**Task brief:**
Your answer should be an exact copy of the listing.
- - -
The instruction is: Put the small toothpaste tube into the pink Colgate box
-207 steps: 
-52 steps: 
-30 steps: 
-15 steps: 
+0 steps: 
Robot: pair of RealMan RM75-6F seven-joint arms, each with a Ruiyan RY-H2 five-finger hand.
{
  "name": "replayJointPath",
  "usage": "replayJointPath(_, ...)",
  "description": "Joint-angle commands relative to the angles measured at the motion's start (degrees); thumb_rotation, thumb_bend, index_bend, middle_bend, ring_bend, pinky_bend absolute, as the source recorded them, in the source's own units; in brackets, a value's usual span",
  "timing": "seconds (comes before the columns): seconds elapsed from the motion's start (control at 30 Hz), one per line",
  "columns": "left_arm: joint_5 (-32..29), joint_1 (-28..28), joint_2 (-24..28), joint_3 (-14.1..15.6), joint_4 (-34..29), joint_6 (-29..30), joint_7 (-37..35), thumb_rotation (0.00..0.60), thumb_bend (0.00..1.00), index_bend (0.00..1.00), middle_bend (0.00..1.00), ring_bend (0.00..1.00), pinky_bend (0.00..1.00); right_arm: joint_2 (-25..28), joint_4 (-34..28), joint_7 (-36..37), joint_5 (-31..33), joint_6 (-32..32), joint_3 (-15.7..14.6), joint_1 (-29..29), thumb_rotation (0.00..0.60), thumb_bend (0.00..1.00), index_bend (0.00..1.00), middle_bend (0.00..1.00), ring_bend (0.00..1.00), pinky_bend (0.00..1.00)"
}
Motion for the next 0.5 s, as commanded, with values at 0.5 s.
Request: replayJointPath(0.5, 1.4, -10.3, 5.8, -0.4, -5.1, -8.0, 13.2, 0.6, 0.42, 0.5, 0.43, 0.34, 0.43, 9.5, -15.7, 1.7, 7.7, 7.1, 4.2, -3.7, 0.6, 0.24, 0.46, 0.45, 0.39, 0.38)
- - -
**Completed task:**
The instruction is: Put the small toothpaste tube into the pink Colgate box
-207 steps: 
-52 steps: 
-30 steps: 
-15 steps: 
+0 steps: 
Robot: pair of RealMan RM75-6F seven-joint arms, each with a Ruiyan RY-H2 five-finger hand.
{
  "name": "replayJointPath",
  "usage": "replayJointPath(_, ...)",
  "description": "Joint-angle commands relative to the angles measured at the motion's start (degrees); thumb_rotation, thumb_bend, index_bend, middle_bend, ring_bend, pinky_bend absolute, as the source recorded them, in the source's own units; in brackets, a value's usual span",
  "timing": "seconds (comes before the columns): seconds elapsed from the motion's start (control at 30 Hz), one per line",
  "columns": "left_arm: joint_5 (-32..29), joint_1 (-28..28), joint_2 (-24..28), joint_3 (-14.1..15.6), joint_4 (-34..29), joint_6 (-29..30), joint_7 (-37..35), thumb_rotation (0.00..0.60), thumb_bend (0.00..1.00), index_bend (0.00..1.00), middle_bend (0.00..1.00), ring_bend (0.00..1.00), pinky_bend (0.00..1.00); right_arm: joint_2 (-25..28), joint_4 (-34..28), joint_7 (-36..37), joint_5 (-31..33), joint_6 (-32..32), joint_3 (-15.7..14.6), joint_1 (-29..29), thumb_rotation (0.00..0.60), thumb_bend (0.00..1.00), index_bend (0.00..1.00), middle_bend (0.00..1.00), ring_bend (0.00..1.00), pinky_bend (0.00..1.00)"
}
Motion for the next 0.5 s, as commanded, with values at 0.5 s.
Request: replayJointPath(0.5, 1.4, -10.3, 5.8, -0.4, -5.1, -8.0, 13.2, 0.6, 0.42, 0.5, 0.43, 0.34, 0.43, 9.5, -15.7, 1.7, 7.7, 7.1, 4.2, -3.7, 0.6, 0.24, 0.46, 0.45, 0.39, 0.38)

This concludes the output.